Regulating shops: Scotland has introduced new rules that ban multi-buy offers on sweets and mandate that no more than 30% of drinks displayed can be sugary drinks. "Again, these are things that, as far as I'm aware, haven't ever been tried in large-scale settings before. We await the results of an evaluation that NHS Scotland has commissioned," Adams said. "The evaluation will also provide learning on problems with implementation in practice."
'Eat Less, Move More' Paradigm
Emily Dhurandhar, PhD, a spokesperson for The Obesity Society , and Arya Sharma, MD, PhD, clinical co-chair of the Alberta Health Services Obesity Program in Canada, agreed that programs such as "Let's Move" are not entirely effective.

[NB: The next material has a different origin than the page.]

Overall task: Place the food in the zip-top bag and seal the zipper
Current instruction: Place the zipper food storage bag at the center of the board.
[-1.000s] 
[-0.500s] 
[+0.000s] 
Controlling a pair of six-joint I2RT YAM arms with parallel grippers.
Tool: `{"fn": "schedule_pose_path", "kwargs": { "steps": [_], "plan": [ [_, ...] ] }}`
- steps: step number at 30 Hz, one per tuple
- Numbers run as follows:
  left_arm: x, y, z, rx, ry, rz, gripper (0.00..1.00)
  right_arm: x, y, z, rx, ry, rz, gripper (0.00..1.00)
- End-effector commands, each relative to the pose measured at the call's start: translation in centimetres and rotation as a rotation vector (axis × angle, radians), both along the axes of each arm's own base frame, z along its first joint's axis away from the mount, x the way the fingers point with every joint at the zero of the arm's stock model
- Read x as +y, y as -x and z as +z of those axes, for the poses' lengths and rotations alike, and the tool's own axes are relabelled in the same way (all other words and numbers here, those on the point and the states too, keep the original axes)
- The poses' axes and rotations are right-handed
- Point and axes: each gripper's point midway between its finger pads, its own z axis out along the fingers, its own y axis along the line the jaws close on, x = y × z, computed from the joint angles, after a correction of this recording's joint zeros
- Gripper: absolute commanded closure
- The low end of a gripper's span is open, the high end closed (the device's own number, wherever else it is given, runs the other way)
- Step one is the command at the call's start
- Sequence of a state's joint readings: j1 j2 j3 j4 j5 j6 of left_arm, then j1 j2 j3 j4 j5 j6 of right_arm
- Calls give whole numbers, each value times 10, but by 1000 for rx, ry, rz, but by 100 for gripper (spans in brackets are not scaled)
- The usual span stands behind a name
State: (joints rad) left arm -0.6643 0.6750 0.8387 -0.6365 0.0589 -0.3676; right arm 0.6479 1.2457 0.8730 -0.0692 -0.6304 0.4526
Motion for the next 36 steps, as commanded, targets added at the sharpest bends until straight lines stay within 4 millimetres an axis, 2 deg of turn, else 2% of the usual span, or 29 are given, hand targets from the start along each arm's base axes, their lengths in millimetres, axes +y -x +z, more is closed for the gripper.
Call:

"Programs like these don't necessarily do any harm, and they can be useful for some of the population. But largely, what we see in the data is that these programs have a small effect. They don't seem to have the impact we originally hoped for," Dhurandhar told MedPage Today.
"The public health discussion about obesity has been dominated by the 'eat less, move more' paradigm, but there's evidence that these might not be the main factors driving the obesity epidemic," Sharma told MedPage Today. "It's not that eating and physical activity are not important -- they are just not the whole story."
The causes of obesity are complex, and may include everything from sleep disturbances and stress to changes in gut bacteria. "Ten obese people will visit my clinic, and for each one there's a different reason why they put on weight," Sharma said.
For this reason, public policy interventions such as the ones Adams suggested are also unlikely to be widely effective, Sharma said.
Dhurandhar agreed. "There is low evidence that these interventions would work. There have been mixed results from test studies." For example, studies have shown that rules limiting one type of unhealthy food simply drive people to consume others," she said.
What else can be done? "Public health officials can look for new opportunities to intervene and take a more comprehensive approach to obesity," Dhurandhar said. "They need to understand it is more complex. There are many factors that need to be addressed."
Adams' group acknowledged that high- and low-agency initiative may be best when they are used together. "For example, a hypothetical intervention involving fortification of flour with folic acid (a low-agency population intervention) that is highly publicised and discussed may raise awareness of the benefits of taking folic acid supplements during pregnancy and so prompt greater engagement with information leaflets about prenatal health (a high-agency population intervention)," they noted.